1. Maximize $L$ w.r.t. $x_{1,2}$ gives
$x_1(\lambda)  = x_2(\lambda)=-\frac{1}{2}\lambda$.

2. Plug into constraint: $
x_1(\lambda) + x_2(\lambda) - 1$ yields $\lambda^* =-1$.


The solution is $x_1^*=x_1(\lambda^*)=\frac{1}{2}$ and $x_1^*=x_1(\lambda^*)=\frac{1}{2}$

In [None]:
# evaluate function on the line x + y = 1
f_line = f(x_line, y_line)

# plot solution in 2d
plt.figure(figsize=(12,4))
plt.subplot(121)
plt.imshow(F, alpha=0.5, extent=[-3,3,-3,3], cmap="coolwarm");
plt.contour(X, Y, F)
plt.hlines(y=0, xmin=-3, xmax=3, ls=":", color="gray")
plt.vlines(x=0, ymin=-3, ymax=3, ls=":", color="gray")
plt.scatter(x_line, y_line, c=f_line / f_line.max(), edgecolors='none', cmap="coolwarm", s=3)
plt.plot(0.5, f(0.5, -0.5 + 1.), 'o', c="black")
plt.xlabel('x')
plt.ylabel('y')

# plot value over the line
plt.subplot(122)
plt.plot(0.5, f(0.5, -0.5 + 1.), 'o', c="black")
plt.scatter(x_line, f_line, c=f_line / f_line.max(), edgecolors='none', cmap="coolwarm", s=3)
plt.xlabel('x')
plt.ylabel('f(x,y)')

plt.tight_layout();

### Solving for Maximum Entropy distribution through Lagrange Multipliers

The Lagrangian for the maximum entropy problem takes the form
$$
L(p,\lambda) = \sum_x p(x)\log p(x) + \sum_{a=0}^M \lambda_a \left(\sum_x p(x) \phi_a(x)-S_a\right)
$$
Stationarity $L$ w.r.t. $p(x)$ yields
$$
\partial_{p\left(x\right)}L\left(p,\lambda \right)=0\implies\log p\left(x\right)+1+\lambda_{0}+\sum_{a=1}^{M}\lambda_{a}\phi_{a}\left(x\right)=0
$$
from which
$$p=e^{-1-\lambda_{0}}\exp\left(-\sum_{a=1}^{M}\lambda_{a}\phi_{a}\left(x\right)\right)$$

The factor in front is fixed by the normalization condition $\sum_x p(x)=1$. Thus calling $A=\lambda_0+1$ we have:
$$
p(x)=\exp\left(-\sum_{a=1}^M \lambda_a \phi_a(x)-A \right)\qquad A=\log \sum_{x} \exp\left(-\sum_{a=1}^M \lambda_a \phi_a(x)\right)
$$
This is called the **exponential family** model and $A$ is the **log partition sum**.

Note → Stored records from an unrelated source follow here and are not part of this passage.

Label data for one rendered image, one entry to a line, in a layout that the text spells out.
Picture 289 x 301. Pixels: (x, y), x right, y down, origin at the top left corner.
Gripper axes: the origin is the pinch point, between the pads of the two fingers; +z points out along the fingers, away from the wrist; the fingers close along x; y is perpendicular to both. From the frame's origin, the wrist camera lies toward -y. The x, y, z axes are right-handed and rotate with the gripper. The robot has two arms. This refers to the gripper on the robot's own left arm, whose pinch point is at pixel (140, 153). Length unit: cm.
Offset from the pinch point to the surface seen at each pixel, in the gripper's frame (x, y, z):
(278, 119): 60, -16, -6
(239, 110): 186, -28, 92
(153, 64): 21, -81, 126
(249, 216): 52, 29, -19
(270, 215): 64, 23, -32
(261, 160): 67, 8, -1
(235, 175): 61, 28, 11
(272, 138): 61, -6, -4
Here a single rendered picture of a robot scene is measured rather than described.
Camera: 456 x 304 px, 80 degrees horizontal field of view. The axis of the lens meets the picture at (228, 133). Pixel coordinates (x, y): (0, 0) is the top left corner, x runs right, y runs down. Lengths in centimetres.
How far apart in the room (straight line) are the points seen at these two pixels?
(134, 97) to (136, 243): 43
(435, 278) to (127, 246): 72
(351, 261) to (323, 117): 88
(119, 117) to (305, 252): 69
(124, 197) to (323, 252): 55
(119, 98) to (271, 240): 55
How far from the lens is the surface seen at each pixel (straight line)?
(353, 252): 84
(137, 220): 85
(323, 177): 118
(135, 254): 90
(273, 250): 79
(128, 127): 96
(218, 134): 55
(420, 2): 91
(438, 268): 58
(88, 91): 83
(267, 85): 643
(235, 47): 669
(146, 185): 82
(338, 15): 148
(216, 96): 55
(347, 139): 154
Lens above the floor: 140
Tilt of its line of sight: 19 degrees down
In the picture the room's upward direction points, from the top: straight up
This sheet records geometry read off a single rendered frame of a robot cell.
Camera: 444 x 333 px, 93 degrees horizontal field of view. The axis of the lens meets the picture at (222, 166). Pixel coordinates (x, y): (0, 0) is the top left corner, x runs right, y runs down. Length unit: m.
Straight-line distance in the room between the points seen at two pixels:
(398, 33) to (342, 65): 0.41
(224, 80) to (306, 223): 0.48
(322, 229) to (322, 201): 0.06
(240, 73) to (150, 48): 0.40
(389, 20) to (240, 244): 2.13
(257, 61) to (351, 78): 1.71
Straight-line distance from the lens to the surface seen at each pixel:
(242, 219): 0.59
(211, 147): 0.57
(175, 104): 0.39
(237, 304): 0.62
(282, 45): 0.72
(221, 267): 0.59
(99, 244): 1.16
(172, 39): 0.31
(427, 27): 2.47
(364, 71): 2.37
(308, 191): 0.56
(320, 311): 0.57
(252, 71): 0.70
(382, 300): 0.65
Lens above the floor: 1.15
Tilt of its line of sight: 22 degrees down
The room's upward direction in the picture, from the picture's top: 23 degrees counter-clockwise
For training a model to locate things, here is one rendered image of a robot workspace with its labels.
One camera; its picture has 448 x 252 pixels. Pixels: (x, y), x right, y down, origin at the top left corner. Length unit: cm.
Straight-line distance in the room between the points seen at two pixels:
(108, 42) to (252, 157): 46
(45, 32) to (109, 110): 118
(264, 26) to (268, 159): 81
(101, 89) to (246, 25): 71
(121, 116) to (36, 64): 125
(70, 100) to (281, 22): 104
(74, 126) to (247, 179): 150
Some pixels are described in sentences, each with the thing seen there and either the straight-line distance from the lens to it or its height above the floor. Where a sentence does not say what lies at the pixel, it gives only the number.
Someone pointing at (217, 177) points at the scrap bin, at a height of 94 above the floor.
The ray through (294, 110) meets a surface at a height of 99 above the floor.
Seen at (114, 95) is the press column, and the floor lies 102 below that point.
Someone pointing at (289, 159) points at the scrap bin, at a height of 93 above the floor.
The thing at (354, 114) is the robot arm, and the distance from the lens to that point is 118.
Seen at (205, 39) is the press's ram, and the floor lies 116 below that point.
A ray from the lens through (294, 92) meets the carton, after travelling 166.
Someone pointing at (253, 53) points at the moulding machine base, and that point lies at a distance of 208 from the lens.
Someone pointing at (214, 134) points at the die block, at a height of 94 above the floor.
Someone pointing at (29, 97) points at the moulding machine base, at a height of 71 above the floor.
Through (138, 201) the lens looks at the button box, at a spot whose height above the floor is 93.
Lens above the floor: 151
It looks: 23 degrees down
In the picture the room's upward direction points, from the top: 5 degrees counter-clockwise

The other $\lambda_a$ are determined implicitly by the equations
$$\sum_x p(x) \phi_a(x)=S_a$$
that impose that _expectation_ of the functions $\phi_a$ over the model distribution $p$ are the same as _the empirical average_ $S_a$.

### Examples of exponential family distributions: Bernoulli

$x=0,1$ is a binary variable and $p(x)=f^x(1-f)^{1-x}$. We can write
$$
p(x)=\exp\left(x \log \frac{f}{1-f} +\log (1-f)\right)
$$
Thus $\phi_1(x)=x,\lambda_1=-\log \frac{f}{1-f}, A=-\log(1-f)$.

It is the maximum entropy distribution on a binary variable for a given mean value. Note that in this case the mean determines the distribution completely!

In [None]:
f = 0.7
num_samples = 5000

samples = bernoulli.rvs(f, size=num_samples)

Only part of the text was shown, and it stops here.